I think I’m new to grief. This is the closest it has hit me, but it happened in a fiercely abstract manner. I don’t think I’ll be able to put the two pieces together for a while. 

I can’t overstate how much happiness my uncle gave me. He was always a goofball, and he taught me the importance of not taking yourself too seriously. I try to put that lesson to use every day at school. I think the kids appreciate my silliness, and I can’t help but reciprocate any  form of joking or teasing they throw at me. I’m glad it’s not my job to lay down the hammer when they get out of line. 

My uncle gave me my first Nintendo 64. He introduced me to WWE. He would wrestle with me and let me win sometimes. His favorite move was John Cena’s FU. He played with me and Scooby, my first dog, countless times. He taught me how to use my middle finger and how to say bad words. He was tall, so I would sit on his shoulders while he walked around the yard. I could touch the branches and crevices that were otherwise unreachable. He used to give me one hundred dollars every Christmas. When I was in second grade and told him I liked a girl, he would incessantly tease me about her every time I saw him, even a decade later. He was once thrown in jail by U.S. Customs and Borders Protection because he didn’t want to waste the time required to take out a permit to cross the border and instead have more time during his visit to see me. He had a short temper, but I never remember being on the receiving end of it.

The last time I saw my uncle was pure happenstance. I was in Mexico for my last day, and I had decided to go out and buy some trinkets to bring back to Japan. The sun was setting, and I decided to go to the harbor and have a stroll. Midway there, I heard a honk. He was waving at me from his car across the street. I stopped and he made a u-turn to pick me up. He told me he had gone to see me at home but that my mom had told him I was out for a walk. So he decided to try his luck and drive around to look for me, he said. 

“Vi a un flacucho caminando y pensé este es el Héctor,’” he said.

We talked a little in the car. He drove me home and then we talked a little back there. Like most final things, I don’t remember any full conversations. I can’t be sure of our last words, nor can I even recall what stories I told him, if any, of my time abroad so far. I thought the future held those moments for us. 

The only thing I’m sure of is that at some point I said “I love you” and that I gave him a hug. 

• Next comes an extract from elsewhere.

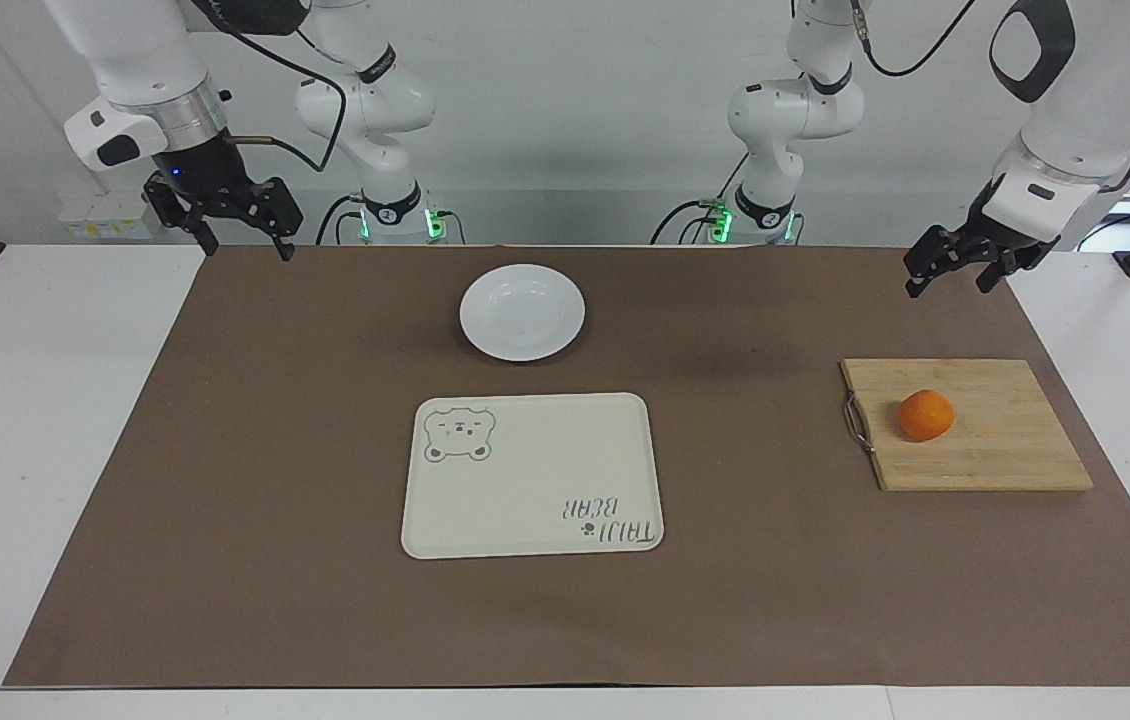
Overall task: Place orange and plate with both arms
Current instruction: 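Lower the left gripper around the orange on the wooden board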
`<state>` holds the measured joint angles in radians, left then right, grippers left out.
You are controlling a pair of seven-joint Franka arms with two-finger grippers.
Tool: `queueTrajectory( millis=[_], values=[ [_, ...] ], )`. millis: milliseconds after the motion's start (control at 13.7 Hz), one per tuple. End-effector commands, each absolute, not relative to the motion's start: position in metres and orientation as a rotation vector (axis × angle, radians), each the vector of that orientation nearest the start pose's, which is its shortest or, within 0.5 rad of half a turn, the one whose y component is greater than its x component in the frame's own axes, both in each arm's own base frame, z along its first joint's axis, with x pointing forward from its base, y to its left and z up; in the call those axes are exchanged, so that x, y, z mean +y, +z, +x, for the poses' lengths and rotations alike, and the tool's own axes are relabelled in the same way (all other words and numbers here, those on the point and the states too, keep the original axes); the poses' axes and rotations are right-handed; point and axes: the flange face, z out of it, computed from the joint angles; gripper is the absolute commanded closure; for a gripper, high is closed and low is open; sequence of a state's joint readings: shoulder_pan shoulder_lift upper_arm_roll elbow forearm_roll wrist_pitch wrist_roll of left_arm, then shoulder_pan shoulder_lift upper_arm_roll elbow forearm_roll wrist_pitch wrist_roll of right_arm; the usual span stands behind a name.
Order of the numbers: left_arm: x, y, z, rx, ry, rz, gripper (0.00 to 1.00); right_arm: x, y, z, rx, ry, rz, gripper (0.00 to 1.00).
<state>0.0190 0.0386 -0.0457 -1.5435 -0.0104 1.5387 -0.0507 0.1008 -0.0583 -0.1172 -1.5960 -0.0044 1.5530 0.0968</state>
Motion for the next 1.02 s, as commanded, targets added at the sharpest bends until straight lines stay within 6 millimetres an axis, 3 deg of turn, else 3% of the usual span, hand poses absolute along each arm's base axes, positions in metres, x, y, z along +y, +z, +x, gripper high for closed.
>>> queueTrajectory(
  millis=[0, 438, 731, 950],
  values=[
    [-0.020, 0.613, 0.557, -0.024, 0.071, -3.152, 0.00, -0.012, 0.645, 0.535, 0.174, -0.024, -3.143, 0.00],
    [-0.013, 0.606, 0.558, -0.032, 0.061, -3.154, 0.00, -0.013, 0.645, 0.535, 0.177, -0.024, -3.143, 0.00],
    [0.001, 0.588, 0.562, -0.009, 0.048, -3.154, 0.00, -0.013, 0.645, 0.535, 0.177, -0.024, -3.143, 0.00],
    [0.023, 0.567, 0.564, 0.017, 0.030, -3.155, 0.00, -0.014, 0.646, 0.535, 0.179, -0.026, -3.143, 0.00]
  ],
)
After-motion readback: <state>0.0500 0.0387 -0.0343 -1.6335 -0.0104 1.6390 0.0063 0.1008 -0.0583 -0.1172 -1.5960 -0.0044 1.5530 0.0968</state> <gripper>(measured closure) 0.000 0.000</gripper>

2 thoughts on “Loss at a Distance”

  1. I Love you so Much mijo!
    No sabes cuanto me sacudiste con esto! Pero el nos dejó muchos buenos recuerdos! Era mi Hermanito al que yo tenia que cuidar porque era muy travieso!!!! Pero tenía UN GRAN CORAZÓN ❣. El te ADORABA. por eso lo escogí como tu padrino. Porque sabia que el era el indicado en hacerse cargo de ti! Si yo faltaba!
    TE AMO! Cuídate siempre! Te extrañamos!!!♥️

    Like

  2. This is beautiful Héctor. It made me think of my abuelita Chepa and inspired me to write something to honor her memory as well. Grief is crazy. Thank you for sharing this.